● **Goal of the exercise**:
Output the data below line for line, exactly, up to and including the line where "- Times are" appears.

● **Recorded data**:
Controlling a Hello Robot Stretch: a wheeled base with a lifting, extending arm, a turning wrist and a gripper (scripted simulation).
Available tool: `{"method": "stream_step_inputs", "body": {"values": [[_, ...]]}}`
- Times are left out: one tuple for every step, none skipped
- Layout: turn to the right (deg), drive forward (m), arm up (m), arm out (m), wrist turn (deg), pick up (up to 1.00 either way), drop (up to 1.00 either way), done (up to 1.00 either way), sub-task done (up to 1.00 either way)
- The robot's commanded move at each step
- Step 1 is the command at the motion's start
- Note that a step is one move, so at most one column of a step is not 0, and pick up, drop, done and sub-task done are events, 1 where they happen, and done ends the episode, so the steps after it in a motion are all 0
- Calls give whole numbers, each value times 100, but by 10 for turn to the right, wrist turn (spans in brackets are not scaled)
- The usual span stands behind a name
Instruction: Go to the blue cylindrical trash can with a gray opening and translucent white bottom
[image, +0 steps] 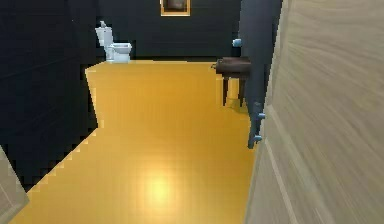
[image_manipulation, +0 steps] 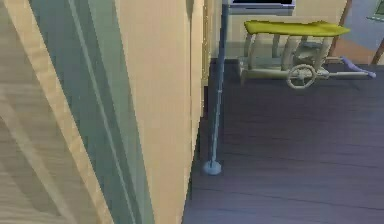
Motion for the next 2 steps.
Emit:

● **Task solution**:
Controlling a Hello Robot Stretch: a wheeled base with a lifting, extending arm, a turning wrist and a gripper (scripted simulation).
Available tool: `{"method": "stream_step_inputs", "body": {"values": [[_, ...]]}}`
- Times are left out: one tuple for every step, none skipped

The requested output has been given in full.